• YOUR INSTRUCTIONS: Go to the line that contains "Highlight hand-held right gripper left" and transcribe from there to the end of the entries, that line and the last one included.

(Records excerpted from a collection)

- - - - -

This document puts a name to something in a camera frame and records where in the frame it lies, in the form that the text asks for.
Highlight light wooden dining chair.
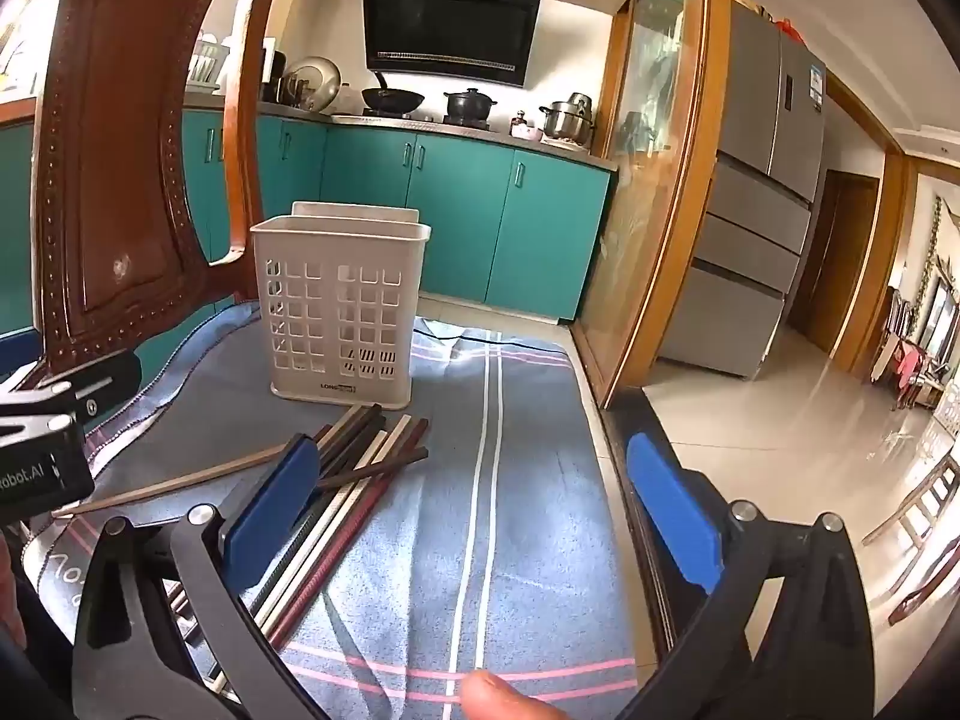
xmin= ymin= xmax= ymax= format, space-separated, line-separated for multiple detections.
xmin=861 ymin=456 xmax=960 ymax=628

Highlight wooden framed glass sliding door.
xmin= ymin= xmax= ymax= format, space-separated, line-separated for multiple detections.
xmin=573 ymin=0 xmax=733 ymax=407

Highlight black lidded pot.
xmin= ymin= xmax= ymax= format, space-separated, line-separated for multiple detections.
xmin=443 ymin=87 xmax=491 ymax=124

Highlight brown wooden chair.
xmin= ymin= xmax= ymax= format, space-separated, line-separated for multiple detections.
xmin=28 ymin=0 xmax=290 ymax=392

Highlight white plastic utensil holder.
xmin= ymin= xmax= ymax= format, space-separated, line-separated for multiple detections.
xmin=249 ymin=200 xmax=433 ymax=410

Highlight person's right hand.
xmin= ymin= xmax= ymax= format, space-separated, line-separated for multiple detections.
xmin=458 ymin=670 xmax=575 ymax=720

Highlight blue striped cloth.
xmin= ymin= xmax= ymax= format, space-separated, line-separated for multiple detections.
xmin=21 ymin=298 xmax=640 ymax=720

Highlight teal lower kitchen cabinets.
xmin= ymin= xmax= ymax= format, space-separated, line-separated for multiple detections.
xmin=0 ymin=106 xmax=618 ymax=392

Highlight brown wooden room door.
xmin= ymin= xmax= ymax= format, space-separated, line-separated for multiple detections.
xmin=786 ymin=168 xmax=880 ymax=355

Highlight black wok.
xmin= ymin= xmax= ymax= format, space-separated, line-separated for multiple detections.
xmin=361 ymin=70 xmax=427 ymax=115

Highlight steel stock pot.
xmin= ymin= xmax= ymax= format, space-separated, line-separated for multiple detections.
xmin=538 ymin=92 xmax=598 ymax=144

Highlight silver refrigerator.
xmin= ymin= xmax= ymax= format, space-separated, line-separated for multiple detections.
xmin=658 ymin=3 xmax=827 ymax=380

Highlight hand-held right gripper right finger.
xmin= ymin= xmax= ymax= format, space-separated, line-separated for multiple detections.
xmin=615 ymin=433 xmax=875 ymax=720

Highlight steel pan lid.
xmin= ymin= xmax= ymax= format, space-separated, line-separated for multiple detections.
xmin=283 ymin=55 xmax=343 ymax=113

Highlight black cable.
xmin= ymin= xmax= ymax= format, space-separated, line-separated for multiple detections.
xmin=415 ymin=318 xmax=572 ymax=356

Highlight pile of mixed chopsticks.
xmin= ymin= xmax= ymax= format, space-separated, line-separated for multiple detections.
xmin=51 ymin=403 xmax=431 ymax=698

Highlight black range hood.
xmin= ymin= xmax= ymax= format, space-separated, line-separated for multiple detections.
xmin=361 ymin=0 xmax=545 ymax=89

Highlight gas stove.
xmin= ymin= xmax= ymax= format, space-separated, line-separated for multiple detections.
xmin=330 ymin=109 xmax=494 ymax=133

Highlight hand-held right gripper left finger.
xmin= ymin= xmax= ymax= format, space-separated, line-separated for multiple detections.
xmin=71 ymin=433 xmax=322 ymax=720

- - - - -

• RESPONSE TO THE EXERCISE:
Highlight hand-held right gripper left finger.
xmin= ymin= xmax= ymax= format, space-separated, line-separated for multiple detections.
xmin=71 ymin=433 xmax=322 ymax=720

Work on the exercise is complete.